CorrelationCycle
Determines cycle phase angle by correlating price with orthogonal sinusoids.
Visual Example

Synthetic ideal per library logic. Generated 2026-06-25 IST via docs/generate_all_previews.py (reproducible; maps to core Next<T> implementation).
Description
The CorrelationCycle indicator is a technical analysis tool that determines cycle phase angle by correlating price with orthogonal sinusoids.
This indicator is primarily used for identifying key market conditions. It provides a robust signal that can be easily integrated into both simple strategies and more complex machine learning feature pipelines. Compared to its alternatives, it offers a distinct balance of responsiveness and stability.
Traders often combine this with other metrics to confirm signals and avoid false positives during sideways market regimes. It remains a standard tool for systematic trading models.
Use to measure the dominant cycle period via autocorrelation in an amplitude-independent way. Prefer over DFT methods when price amplitude varies significantly across the measurement window.
Ehlers introduces Correlation Cycle measurement in Cycle Analytics for Traders (2013) as an improvement on DFT. By normalizing autocorrelation coefficients to unity variance, the resulting periodogram is independent of price amplitude variations, producing more consistent cycle period estimates.
QuantWave implements this indicator via the universal Next<T> trait, guaranteeing bit-identical results between Rust streaming, Python streaming, and Polars batch (.ta() / map_batches) surfaces.
Formula / Specification
Implementation (quantwave-core/src/indicators/correlation_cycle.rs):
[ R = \text{Corr}(Price, \cos(2\pi n/P)), I = \text{Corr}(Price, -\sin(2\pi n/P)) ] [ \text{Angle} = 90 + \arctan(R/I) \text{ (with quadrant resolution)} ]

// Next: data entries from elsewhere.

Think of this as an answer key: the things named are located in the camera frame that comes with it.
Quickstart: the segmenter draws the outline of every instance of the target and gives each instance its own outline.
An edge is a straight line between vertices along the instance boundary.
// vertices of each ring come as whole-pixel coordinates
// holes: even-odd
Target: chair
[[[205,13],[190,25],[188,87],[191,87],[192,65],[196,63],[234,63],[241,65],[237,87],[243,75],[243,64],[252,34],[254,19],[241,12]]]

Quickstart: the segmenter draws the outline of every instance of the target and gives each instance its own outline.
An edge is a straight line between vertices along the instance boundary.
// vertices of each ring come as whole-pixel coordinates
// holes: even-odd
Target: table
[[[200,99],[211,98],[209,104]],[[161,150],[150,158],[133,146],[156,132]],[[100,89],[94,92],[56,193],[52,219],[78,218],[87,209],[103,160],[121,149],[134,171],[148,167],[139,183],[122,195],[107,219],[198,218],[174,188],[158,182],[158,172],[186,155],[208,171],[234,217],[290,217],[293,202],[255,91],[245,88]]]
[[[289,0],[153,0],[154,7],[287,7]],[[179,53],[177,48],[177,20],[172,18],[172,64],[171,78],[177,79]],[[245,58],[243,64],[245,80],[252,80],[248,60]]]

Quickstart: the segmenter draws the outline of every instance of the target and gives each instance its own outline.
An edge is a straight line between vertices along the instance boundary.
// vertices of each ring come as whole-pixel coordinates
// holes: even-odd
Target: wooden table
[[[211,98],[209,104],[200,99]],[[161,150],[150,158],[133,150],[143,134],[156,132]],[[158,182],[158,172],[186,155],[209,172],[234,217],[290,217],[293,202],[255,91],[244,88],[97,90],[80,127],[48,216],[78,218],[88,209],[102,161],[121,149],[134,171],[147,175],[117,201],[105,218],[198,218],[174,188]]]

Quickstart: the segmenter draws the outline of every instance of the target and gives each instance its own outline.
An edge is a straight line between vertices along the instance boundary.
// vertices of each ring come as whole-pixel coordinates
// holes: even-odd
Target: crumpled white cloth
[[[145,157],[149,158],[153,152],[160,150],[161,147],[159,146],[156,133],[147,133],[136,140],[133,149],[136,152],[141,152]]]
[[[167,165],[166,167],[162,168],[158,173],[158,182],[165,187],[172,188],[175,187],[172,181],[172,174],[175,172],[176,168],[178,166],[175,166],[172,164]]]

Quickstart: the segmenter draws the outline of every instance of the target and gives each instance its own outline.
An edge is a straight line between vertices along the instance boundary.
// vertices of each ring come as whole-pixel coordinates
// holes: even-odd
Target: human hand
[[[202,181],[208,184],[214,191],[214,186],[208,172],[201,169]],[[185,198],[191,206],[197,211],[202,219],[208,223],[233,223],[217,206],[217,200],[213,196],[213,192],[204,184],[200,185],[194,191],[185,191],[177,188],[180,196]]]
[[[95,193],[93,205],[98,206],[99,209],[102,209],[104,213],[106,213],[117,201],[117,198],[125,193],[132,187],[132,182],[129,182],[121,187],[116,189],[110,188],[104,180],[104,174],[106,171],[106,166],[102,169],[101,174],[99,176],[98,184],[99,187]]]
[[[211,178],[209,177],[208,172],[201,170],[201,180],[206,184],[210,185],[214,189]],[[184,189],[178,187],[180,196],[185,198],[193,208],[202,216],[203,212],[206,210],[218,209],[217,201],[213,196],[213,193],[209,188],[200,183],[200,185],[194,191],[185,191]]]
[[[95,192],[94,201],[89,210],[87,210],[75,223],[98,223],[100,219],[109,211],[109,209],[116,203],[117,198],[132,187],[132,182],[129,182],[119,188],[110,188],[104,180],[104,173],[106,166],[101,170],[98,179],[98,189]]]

Gold-standard parity vectors: quantwave-core/tests/gold_standard/correlation_cycle.json.
Parameters
| Parameter | Default | Description |
|---|---|---|
period |
20 | Correlation wavelength |
Usage Examples
Streaming (Rust)
use quantwave_core::indicators::CORRELATION_CYCLE;
use quantwave_core::traits::Next;
let mut ind = CORRELATION_CYCLE::new(20);
for price in &prices {
let value = ind.next(price);
}
Streaming (Python)
from quantwave import CORRELATION_CYCLE
ind = CORRELATION_CYCLE(20)
for price in prices:
value = ind.next(price)
Polars Batch (Python)
import polars as pl
import quantwave as qw
def apply_correlationcycle(series: pl.Series) -> pl.Series:
ind = qw.CORRELATION_CYCLE(20)
return pl.Series([ind.next(float(v)) for v in series.to_list()])
df = (
pl.read_csv('ohlcv.csv')
.lazy()
.with_columns(
pl.col("close").map_batches(apply_correlationcycle, return_dtype=pl.Float64).alias("correlationcycle")
)
.collect()
)
All surfaces are bit-identical via the single Next<T> implementation and proptests.
Edge Cases & Limitations
- Recursive DSP filters require a warm-up period; first N bars may be unstable or raw-pass-through.
- Designed for cyclic/mean-reverting regimes; trending markets can produce lag or drift.
- Parameter
period(or equivalent) controls cutoff — too small adds noise, too large adds lag. - Prefer chaining with other Ehlers tools (Roofing Filter, SuperSmoother) on noisy inputs.
- Validated via proptests against gold-standard vectors where available.
- No look-ahead bias; suitable for live streaming and batch feature pipelines.
Boundary Behavior
| Condition | Behavior |
|---|---|
| Warm-up | Leading bars return NaN until warmup_bars is satisfied. |
| period > len | When period exceeds series length, output is all NaN. |
| NaN inputs | NaN in input propagates to output (NaN out). |
| Invalid params | Non-positive period or missing required params raise ValueError. |
| Empty data | Empty input returns an empty result series. |
Related Indicators & See Also
Sources & References
Primary Source: https://github.com/lavs9/quantwave/blob/main/references/Ehlers%20Papers/CORRELATION%20AS%20A%20CYCLE%20INDICATOR.pdf
Implementation: quantwave-core/src/indicators/correlation_cycle.rs (CORRELATION_CYCLE / CORRELATION_CYCLE_METADATA).
Parity: quantwave-core/tests/gold_standard/correlation_cycle.json
Provenance: Standards bulk upgrade 2026-06-25 IST — see docs/DOCUMENTATION_STANDARDS.md.